For seven decades, US nuclear weapons policy has largely focused on one nation whose arsenal posed an existential threat: Russia. On Thursday, the Biden administration added China to that list.

The new nuclear posture review reflects Beijing’s efforts to expand and improve its arsenal, a senior defense official said Thursday morning.

“China’s nuclear modernization and its rapid expansion present us with new risks and uncertainties,” the official said, speaking anonymously ahead of the review’s public release. “In the coming years … for the first time we will have to deter two major nuclear weapons competitors, Russia and China. This poses new dilemmas for both strategic deterrence and regional military action.

The congressionally mandated review describes the nation’s nuclear policy, strategy, capabilities, and power.

“The pool of nuclear capabilities available to the PRC leadership will expand in the coming years, allowing it to potentially adopt a wider range of strategies to achieve its goals, including nuclear coercion and limited first-use nuclear weapons,” says the new version.

Last year, at the Pentagon the most recent public assessment of China’s weapons programs noted the development of intercontinental ballistic missiles “which will greatly enhance its nuclear-capable missile forces.” Beijing is also upgrading its nuclear bombers and building “at least three solid-fuel intercontinental ballistic missile silos that will cumulatively contain hundreds of new intercontinental ballistic missile silos.”

Meanwhile, Russian President Vladimir Putin has threatened to use nuclear weapons in his eight-month invasion of Ukraine.

“The United States and its allies and partners will increasingly face the challenge of deterring two major powers with advanced and diverse nuclear capabilities—the PRC and Russia—creating new strains on strategic stability,” the Nuclear Posture Review states.

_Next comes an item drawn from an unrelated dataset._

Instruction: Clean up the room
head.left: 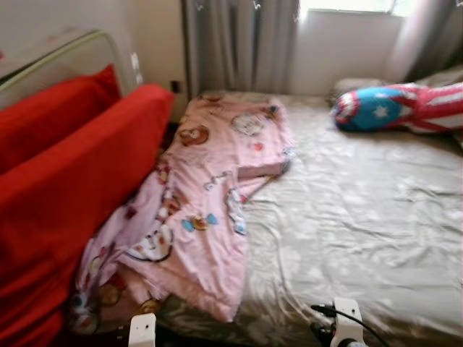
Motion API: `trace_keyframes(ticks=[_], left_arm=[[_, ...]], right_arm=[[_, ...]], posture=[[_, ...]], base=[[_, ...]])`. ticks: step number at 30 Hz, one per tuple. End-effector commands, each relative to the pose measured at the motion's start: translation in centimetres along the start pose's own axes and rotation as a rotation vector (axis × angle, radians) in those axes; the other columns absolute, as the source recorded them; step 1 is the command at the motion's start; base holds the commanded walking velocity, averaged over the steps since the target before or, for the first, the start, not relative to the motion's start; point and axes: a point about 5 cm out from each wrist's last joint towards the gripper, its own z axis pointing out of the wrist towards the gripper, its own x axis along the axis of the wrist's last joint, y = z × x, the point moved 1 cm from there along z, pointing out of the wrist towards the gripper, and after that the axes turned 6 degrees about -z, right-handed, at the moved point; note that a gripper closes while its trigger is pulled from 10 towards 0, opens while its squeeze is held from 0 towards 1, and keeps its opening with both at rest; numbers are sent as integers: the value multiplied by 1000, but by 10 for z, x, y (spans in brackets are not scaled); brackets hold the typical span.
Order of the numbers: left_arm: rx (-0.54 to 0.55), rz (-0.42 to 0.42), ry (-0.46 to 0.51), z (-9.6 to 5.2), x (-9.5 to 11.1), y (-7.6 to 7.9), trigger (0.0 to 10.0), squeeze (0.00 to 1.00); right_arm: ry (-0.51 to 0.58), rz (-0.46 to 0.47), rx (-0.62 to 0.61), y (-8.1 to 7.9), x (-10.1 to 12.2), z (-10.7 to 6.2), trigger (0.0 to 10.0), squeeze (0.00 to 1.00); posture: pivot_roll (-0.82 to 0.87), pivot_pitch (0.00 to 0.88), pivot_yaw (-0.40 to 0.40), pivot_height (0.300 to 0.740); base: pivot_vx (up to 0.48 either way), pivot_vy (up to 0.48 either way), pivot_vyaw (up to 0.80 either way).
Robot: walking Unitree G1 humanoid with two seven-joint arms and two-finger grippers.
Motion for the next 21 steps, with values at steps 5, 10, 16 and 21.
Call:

On Thursday, the Biden administration also released new versions of the National Defense Strategy and Missile Defense Review. The three are usually the most consistent military policy documents published by an administration because they guide strategy and spending priorities for years, if not decades. For example, the Obama administration called for a military rebalance to the Pacific region in 2011. Better known as the “pivot to the Pacific,” the strategy was the beginning of an increased focus by defense leaders on countering China’s regional military ambitions and technological advances in the weapons.

All three documents echo the Biden administration’s previous descriptions of China as a major concern for US policymakers.

One of them echoes previous invitations in Beijing to begin arms control talks. As a nuclear power, China “has a responsibility … to engage in negotiations that will reduce the risks of miscalculation and address destabilizing military dynamics,” the Nuclear Posture Review said.

As for US nuclear weapons, the review calls for retirement the B83-1 nuclear gravity bomb “due to the increasing limitations of its capabilities and increasing maintenance costs” and the cancellation of a ship-launched cruise missile that was added to the Trump administration’s 2018 nuclear posture review. The Biden administration will keep W76-2 low-yield submarine-launched nuclear weaponanother Trump addition.

The review supports ongoing efforts to develop a a new submarine with ballistic missiles and a new intercontinental ballistic missile and to upgrade the B-52 bomber at an estimated total cost of more than $600 billion.

Critics say existing stockpiles provide adequate deterrence.

“[T]the document says the United States has no choice but to build entirely new nuclear weapons, despite scientifically based findings that the current warheads in the arsenal will be reliable for decades to come with only modest maintenance efforts. wrote Steven Young, senior Washington representative for the Global Security Program at the Union of Concerned Scientists. “He abandons a promise made by Biden on the campaign trail to declare that the sole purpose of US nuclear weapons is to deter nuclear attacks against the United States and its allies.”